When he returns home, Estelle must take precautions with her daughter, like her spouse and her son, who have not been screened.I came home exhausted physically and psychologically. We have to take a lot of care with the baby, to make sure he doesn’t catch anything, but with the lack of masks, it’s very complicated. I am no longer sick and I normally spent the fourteen days of quarantine, but the medical profession asked me to continue taking precautions for another week: wearing a mandatory mask in the presence of children and impeccable hand hygiene, you need to space the cradle 1m30 from our bed and clean the changing areas every day. Clothes should also be cleaned regularly, such as sleeping bags, blankets and sheets. It’s frustrating that no one except me has been tested, because we don’t know if my son or my husband is a carrier. When in doubt, young parents forbid the elder to approach his little sister … As for the father, he experienced the separation with his daughter very badly. He had the impression that his paternity was being stolen from him, that part of him was being ripped from him. He had a lot of trouble resuming and bonding with normal papa life. I don’t think we should forget about dads. They need to be there for their baby and to support the mother in this beginning of life “. Emma adds that she has a message for all the mothers who give birth during this epidemic period: “We are warriors because the context is really difficult for us.”

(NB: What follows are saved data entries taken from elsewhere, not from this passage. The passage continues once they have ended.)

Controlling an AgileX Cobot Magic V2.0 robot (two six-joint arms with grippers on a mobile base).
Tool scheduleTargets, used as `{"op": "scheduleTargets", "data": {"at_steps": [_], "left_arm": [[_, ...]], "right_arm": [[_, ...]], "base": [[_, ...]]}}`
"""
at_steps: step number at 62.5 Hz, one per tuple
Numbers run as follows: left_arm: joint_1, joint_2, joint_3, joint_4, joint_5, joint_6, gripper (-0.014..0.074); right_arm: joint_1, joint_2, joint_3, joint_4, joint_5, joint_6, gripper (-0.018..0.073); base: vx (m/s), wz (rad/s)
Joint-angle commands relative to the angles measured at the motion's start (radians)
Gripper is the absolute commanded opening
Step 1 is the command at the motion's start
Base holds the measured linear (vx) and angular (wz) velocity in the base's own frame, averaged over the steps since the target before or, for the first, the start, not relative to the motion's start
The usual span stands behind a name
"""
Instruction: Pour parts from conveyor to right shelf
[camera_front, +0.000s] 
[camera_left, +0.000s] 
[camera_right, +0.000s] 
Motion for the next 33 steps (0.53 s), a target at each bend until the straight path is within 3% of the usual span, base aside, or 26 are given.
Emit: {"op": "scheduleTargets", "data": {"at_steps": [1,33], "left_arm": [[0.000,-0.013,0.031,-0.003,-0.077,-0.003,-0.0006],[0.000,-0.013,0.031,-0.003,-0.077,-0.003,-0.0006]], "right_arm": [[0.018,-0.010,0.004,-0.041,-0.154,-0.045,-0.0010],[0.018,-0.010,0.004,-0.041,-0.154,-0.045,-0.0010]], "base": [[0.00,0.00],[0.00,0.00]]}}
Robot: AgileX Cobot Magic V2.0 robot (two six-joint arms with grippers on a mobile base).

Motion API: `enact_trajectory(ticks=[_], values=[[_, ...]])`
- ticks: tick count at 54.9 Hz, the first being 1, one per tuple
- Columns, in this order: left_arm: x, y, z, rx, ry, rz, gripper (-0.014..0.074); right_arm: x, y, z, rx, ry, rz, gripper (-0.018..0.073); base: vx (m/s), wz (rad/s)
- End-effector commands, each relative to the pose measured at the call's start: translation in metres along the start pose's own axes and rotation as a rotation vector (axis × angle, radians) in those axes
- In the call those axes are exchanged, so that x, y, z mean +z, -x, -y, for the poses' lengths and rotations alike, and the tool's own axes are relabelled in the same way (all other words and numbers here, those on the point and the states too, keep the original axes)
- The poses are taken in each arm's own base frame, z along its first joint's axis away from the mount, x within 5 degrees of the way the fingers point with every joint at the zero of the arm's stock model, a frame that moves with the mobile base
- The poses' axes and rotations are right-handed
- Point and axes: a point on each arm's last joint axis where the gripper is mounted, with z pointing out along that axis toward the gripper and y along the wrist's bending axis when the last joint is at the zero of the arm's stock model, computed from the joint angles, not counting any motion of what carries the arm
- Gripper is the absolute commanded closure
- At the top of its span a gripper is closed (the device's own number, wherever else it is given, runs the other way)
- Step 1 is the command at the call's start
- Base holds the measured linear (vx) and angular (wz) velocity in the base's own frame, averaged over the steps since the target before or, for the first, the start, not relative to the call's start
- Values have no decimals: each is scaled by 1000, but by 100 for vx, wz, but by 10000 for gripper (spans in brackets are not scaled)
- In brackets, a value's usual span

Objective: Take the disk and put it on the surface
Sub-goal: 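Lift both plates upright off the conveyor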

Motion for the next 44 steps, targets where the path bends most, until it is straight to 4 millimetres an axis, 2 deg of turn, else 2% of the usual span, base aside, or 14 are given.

“After giving birth, I felt alone, unaccompanied”

“Before birth, I was not really afraid of giving birth during the epidemic. But I was very worried that the dad could not be present “, says Océane, 26, who gave birth to her first child, Liam, on the 1er April at the Corbeille-Essonne hospital. Liam’s father witnessed the birth of his son from the time labor started.“He must have worn a mask when I was put on the epidural. During the delivery, the nursing staff and the midwives were adorable, even if the conditions were special. I felt very well supervised. had a dream birth. ” Right after birth the father stayed three hours before he had to leave the hospital.

If the birth of her son went perfectly, Océane cannot say the same his stay in maternity. Even if some members of the nursing staff were very accommodating and attentive, some were rather rude, particularly with regard to breastfeeding. “I tried to breastfeed my son, it was a disaster, I was not accompanied at all, as for bathing. One of them even raised his voice on my son because he couldn’t suck, and ended up slamming the door saying “there, I can do nothing more for you”. She explained to me that their schedule was disrupted, that they were on duty for 12 hours. I can hear, I understand, and I agree that it is difficult and that the caregivers are overwhelmed. But it is not for the patients and their babies to suffer, it was complicated for me too to give birth under these circumstances. I cried every day, I was alone with an infant, which is very difficult. This is my first child and I really needed help and to be surrounded. When I called them to help me, I felt like I was annoying them, they were not available. If I could have had Dad during the day, I think I would have been better off. ” Océane had a bad time during her maternity stay, and her partner, for his part, had a lot of trouble getting used to the idea of ​​not being able to be present. “He had difficulty accepting that he could not stay or visit us. It is sad not to have been able to be there for the first days of his son’s life, and all the more so since he is his first child. Besides, as I called him in tears, he was worried and really wanted to be with us, but he felt helpless in the face of all this. So for him too, it was very very complicated. We understand that it is to protect caregivers and patients, but it is unfair that a dad be deprived of these unique moments. ” The young mother was able to benefit, like most new mothers under the current circumstances, from a early maternity leave. Two days after giving birth, she was able to go home, a real relief. “As my delivery went very well, I could relive it ten times if necessary. But my stay at the maternity, never. Fortunately, at home things went much better. I stopped breastfeeding and started bottle feeding. A real pleasure to be able to feed my son with complete peace of mind! “.